While having unit tests is important, maintaining and running the tests can be time-consuming and resource-intensive, especially on a large-scale app that has tens of thousands or more test cases.
When one cycle of building and unit testing takes too long time, it would decrease the productivity of the developers themselves. This is especially true on a packed CI/CD system that only has few machines handling dozens of developers.
For our case, we have 9 CI/CD machines with ~65 developers developing daily. Usually each developer works on multiple branches, with each branch triggering both build and unit test job. Can you imagine if single unit test job could take 30 minutes?
In this article, we’ll go through our journey to optimize our daily unit testing process in Tokopedia iOS Team, which started with how we did our unit testing back in the days to where we are today.
The Pain Points
By optimizing our unit test performance, we addressed some pain points our team has:
“OMG! This fix needs to be merged ASAP, but there are 10 idle queues on the CI machine waiting to be executed :(”
“I just edited our GitHub code owner, the PR only has a single changed file with two new lines. What did you say? I need to run all the unit tests, really?”
“Ok, my PR should be ready, let’s trigger the CI to run all unit tests.”
*30 minutes later*
“What? How could my unit test fail? Oh, I forgot to commit my latest changes. 30 mins retrigger here we go, let’s do the housekeeping while waiting.”
The Physical Education teacher way: let’s run all unit tests!

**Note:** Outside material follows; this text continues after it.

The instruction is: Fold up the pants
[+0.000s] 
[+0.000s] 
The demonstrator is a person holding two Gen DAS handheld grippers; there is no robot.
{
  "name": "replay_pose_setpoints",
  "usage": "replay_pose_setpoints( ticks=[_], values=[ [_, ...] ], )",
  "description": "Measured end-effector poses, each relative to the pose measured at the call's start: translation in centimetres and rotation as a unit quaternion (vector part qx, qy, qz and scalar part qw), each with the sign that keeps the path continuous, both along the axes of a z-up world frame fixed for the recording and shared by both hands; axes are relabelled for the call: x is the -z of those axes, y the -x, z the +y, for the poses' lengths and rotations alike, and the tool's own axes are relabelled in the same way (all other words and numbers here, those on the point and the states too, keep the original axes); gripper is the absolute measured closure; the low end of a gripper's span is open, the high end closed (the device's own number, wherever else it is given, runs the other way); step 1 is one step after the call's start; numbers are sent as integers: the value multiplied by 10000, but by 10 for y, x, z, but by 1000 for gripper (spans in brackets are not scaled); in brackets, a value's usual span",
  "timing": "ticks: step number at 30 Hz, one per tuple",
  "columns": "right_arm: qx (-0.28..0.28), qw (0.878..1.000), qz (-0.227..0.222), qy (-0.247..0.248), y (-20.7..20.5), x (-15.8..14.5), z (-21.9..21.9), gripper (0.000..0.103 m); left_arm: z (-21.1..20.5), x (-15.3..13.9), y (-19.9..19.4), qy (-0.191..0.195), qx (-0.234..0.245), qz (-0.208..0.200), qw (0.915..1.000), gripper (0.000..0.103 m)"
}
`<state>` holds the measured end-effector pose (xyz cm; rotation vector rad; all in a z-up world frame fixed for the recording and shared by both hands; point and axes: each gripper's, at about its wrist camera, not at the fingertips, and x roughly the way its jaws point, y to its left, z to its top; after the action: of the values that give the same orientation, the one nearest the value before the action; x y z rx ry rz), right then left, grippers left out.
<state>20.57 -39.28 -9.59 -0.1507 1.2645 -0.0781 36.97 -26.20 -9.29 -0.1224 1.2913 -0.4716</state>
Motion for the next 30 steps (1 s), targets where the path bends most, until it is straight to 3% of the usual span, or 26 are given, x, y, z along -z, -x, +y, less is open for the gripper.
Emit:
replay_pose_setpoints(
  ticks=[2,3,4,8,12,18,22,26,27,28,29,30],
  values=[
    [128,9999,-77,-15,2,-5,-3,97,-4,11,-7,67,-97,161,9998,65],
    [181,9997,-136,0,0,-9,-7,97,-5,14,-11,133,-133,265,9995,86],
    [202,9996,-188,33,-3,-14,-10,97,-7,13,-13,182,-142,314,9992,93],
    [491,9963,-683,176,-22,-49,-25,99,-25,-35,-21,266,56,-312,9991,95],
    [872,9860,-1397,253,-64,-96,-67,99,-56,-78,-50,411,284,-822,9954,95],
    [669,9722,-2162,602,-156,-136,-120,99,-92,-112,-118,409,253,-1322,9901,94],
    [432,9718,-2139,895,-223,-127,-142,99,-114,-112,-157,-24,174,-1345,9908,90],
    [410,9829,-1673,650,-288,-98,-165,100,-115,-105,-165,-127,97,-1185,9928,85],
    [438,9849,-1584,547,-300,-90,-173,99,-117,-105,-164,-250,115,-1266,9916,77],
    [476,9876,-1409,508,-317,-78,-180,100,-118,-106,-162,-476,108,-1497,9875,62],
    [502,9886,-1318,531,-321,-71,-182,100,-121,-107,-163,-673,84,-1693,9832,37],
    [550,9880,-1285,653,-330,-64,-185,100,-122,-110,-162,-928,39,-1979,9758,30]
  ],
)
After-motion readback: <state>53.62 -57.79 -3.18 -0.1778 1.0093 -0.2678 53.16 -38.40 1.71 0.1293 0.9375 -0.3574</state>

In Tokopedia, we adopted modular app architecture using Bazel as our build system (read more about it here). Therefore, all explanations will be based on Bazel, not Xcode’s native build system.
Our first unit testing process is by querying all unit test targets using the bazel query, then run test on each target from query results. Please note that by adopting modular app architecture, our app consists of dozen of modules (targets) for each feature/test case.
The process is fairly simple but it takes a really long time to run tests on each target individually. This is because every time Bazel runs a build or test, it has its own build process. Namely the dependency analysis, validation, and linking process that could slow down overall testing time.
While this approach is not necessarily bad, it does not work well for our large-scale app. We have hundreds of test targets with tens of thousands of test cases, and running them individually takes a really long time.
On the other hand, if we have a simple app with a few test cases, the time difference is negligible, so improving the unit test process may not be worth the effort.
Remember that I mentioned the Bazel’s build process in the last paragraph? Yep, in the next section, we will talk about how we optimize this build process to make it faster. Let’s head into the next section.
The Marriage Way: where all unit tests unite into one
After using Physical Education (PE) teacher way for a while, we realized that Bazel’s build process takes a toll on our unit test pipeline performance. The dependency analysis and overhead time starting and ending XCTest runner make our unit test time vary from ~20 mins to ~35 mins because we have hundreds of test targets.
So we tried to unify all unit test targets into one single target. The idea is to simplify dependency analysis and overhead time caused by running each test one by one. A rough idea of the process is in the following pic:
The downside of this approach is that it won’t utilize Bazel’s caching to its fullest. Whereas the old approach will cache the test cases that didn’t have code changes.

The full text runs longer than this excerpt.